DOM XSS Explained
Cross Site scripting (XSS) has been a problem for well over a decade now, XSS just like other well known security issues such as SQL, XPATH, LDAP Injection etc fells inside the category of input validation attacks. An xss vulnerability occurs when an input taken from the user is not filtered/santized before it's returned back to the user. The XSS can be divided into the following three categories:
1) Reflected XSS
2) Stored XSS
3) DOM Based XSS
As time has passed by the security community has came up with lots of solutions to mitigate XSS attacks such as encoding libraries, Web Application filters based upon blacklists, Browser based XSS filters, Content security policy etc, however all of them have had some limitation either not being able to mitigate xss attacks in a certain context. For example - We have a well known PHP based protection library called HTML purifier, it offers great protection against XSS attacks in lots of different context, however currently it has no support for HTML 5, talking about content security policy which dubbed as the best solution for mitigating xss attacks has no support for inline JS as well as no support for mobile browsers.
However, traditional XSS has been mitigated to some extent where the input is sent to the server and when is returned without any sanitation.

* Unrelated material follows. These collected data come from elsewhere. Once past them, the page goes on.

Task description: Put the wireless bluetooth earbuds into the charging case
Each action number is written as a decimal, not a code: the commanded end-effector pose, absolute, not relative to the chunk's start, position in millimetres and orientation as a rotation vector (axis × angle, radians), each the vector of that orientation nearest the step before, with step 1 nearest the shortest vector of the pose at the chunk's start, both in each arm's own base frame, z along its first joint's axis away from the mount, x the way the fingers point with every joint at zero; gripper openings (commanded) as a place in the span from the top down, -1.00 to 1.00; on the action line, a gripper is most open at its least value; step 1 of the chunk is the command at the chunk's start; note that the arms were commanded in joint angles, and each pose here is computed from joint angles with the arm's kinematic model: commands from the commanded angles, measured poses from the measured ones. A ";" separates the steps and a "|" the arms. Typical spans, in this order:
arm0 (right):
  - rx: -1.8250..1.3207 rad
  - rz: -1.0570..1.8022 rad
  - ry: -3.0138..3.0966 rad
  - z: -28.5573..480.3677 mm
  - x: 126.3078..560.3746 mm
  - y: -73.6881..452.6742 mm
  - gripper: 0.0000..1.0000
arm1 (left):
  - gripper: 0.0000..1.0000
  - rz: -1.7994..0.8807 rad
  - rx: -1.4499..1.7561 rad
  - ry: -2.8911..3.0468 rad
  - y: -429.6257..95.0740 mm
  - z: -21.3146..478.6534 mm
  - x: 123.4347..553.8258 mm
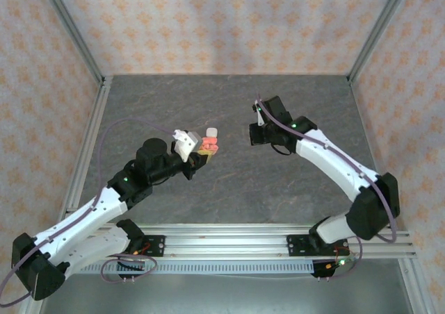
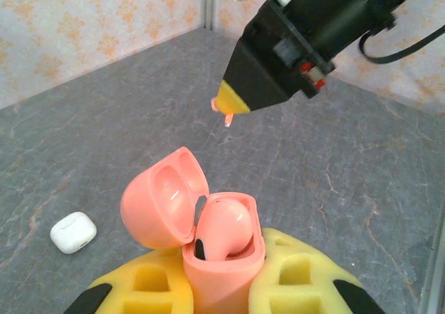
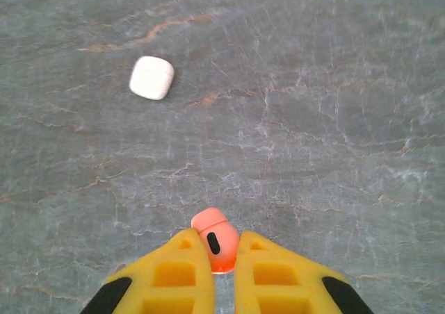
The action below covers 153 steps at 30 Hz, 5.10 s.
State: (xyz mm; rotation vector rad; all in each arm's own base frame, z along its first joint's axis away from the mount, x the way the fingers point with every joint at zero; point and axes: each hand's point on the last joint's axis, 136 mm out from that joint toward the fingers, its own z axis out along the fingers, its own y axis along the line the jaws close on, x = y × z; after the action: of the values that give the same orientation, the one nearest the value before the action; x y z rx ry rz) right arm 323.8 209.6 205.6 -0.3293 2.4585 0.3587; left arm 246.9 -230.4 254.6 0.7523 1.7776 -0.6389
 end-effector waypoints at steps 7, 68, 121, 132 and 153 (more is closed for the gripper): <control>-0.523 0.273 2.191 281.6 289.1 214.3 0.85 | 1.00 -0.767 0.747 1.667 -250.3 297.9 247.1; -1.140 0.494 1.702 357.8 195.3 288.3 0.81 | 1.00 -0.987 0.789 1.551 -273.6 354.6 231.6; -0.915 0.605 1.710 413.5 189.5 267.9 -0.16 | 1.00 -0.942 0.788 1.555 -274.7 352.6 233.9; -0.623 0.901 1.874 434.0 206.2 261.7 -0.12 | 1.00 -0.990 0.729 1.457 -268.5 371.1 226.0; -0.093 1.636 1.949 424.9 248.1 283.6 -0.13 | 1.00 -1.128 0.672 1.360 -268.3 396.8 213.5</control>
State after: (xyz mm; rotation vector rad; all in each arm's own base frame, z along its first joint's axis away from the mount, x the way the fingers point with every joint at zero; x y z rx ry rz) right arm 253.8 276.7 388.5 -0.0845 2.0753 1.4522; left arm 222.4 -270.5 379.0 0.6668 1.4323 -1.0943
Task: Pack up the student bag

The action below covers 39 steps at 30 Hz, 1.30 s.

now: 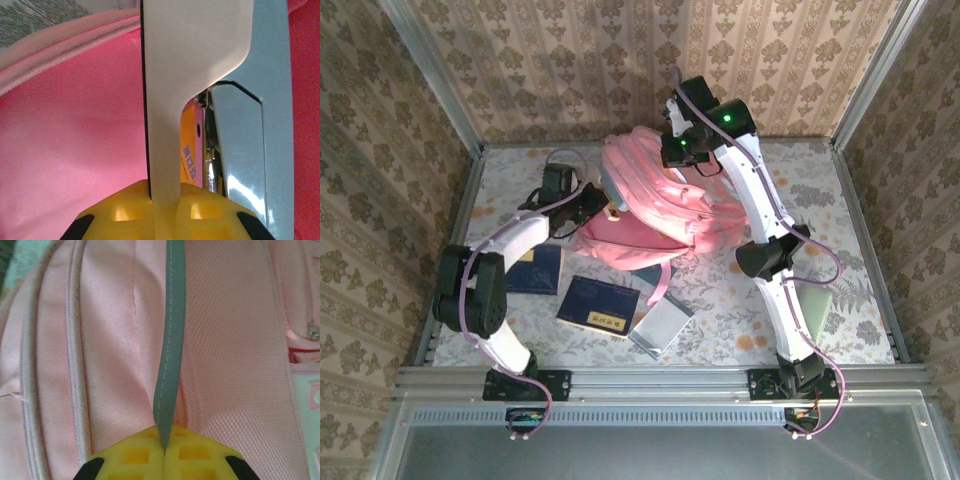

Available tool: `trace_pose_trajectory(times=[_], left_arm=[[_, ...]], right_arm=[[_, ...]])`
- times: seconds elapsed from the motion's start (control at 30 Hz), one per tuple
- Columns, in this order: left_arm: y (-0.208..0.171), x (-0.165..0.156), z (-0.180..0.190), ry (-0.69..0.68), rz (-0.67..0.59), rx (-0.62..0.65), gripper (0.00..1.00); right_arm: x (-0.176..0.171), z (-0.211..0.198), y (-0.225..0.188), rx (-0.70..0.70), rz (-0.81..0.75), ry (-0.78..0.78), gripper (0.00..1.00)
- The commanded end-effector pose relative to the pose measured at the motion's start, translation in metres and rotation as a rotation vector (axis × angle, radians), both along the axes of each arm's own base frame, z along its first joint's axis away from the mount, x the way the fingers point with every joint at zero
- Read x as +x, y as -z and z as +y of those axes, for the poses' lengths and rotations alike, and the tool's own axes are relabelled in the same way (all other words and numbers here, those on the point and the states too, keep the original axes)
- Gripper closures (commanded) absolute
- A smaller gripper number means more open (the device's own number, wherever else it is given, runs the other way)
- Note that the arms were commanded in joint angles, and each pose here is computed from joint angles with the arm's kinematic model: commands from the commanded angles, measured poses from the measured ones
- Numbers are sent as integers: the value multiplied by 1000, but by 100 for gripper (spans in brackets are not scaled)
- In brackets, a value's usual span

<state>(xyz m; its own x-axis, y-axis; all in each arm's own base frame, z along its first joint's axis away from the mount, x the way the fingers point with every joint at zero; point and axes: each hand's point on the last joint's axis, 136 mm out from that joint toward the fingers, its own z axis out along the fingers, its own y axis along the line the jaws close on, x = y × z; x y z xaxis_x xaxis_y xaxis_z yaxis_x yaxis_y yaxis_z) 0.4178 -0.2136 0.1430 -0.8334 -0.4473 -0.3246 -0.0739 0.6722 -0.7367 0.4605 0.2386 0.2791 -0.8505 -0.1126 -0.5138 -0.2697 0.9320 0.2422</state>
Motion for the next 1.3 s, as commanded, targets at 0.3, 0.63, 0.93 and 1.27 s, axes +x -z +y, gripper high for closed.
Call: trace_pose_trajectory(times=[0.3, 0.63, 0.93, 1.27], left_arm=[[-11, 11, -51, 75, -47, -67, 100], [2, 6, -70, 111, -15, -84, 100], [3, -1, -88, 156, -17, -78, 100], [12, -1, -139, 197, -9, -183, 100]], right_arm=[[-16, -56, -5, -294, -39, 96, 100], [-23, -80, 12, -496, -24, 120, 100], [-40, -82, 48, -471, 6, 74, 100], [-33, -30, 28, 346, 9, 65, 100]])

However what happens in case where the user input is never sent to the server side and get's executed on the client side?. In that case all the server side defenses would fail as the payload never arrives the server. This is what is referred as DOM based XSS when the payload is never sent to the server and is executed on the client side, in order to understand DOM based XSS better, we would need to understand, what's DOM.
What is DOM?
DOM stands for document object model and all it is a javascript's way of accessing page. Each and every HTML element has a correspoding entity inside of DOM.What is DOM Based XSS?
A DOM based XSS vulnerability occurs when a source get's executed as a sink without any sanitization. A source is commonly refered as any thing that takes input, which apparentely in javascript is "Everything taken from a URL". Common sources inside javascript are document.url, location.hash, location.href, document.referer. A more detailed list is available at the DOM based XSS Wiki.A sink is refered to anything that creates HTML in an insecure way. There are wide variety of different sinks depending upon the javascript libraray you use. For example: In javascript document.write, innerHTML, eval are the most commonly found sinks, where as in jquery we have .html(), .appendto() etc. We can find a list of commonly used sinks at DOM based XSS wiki.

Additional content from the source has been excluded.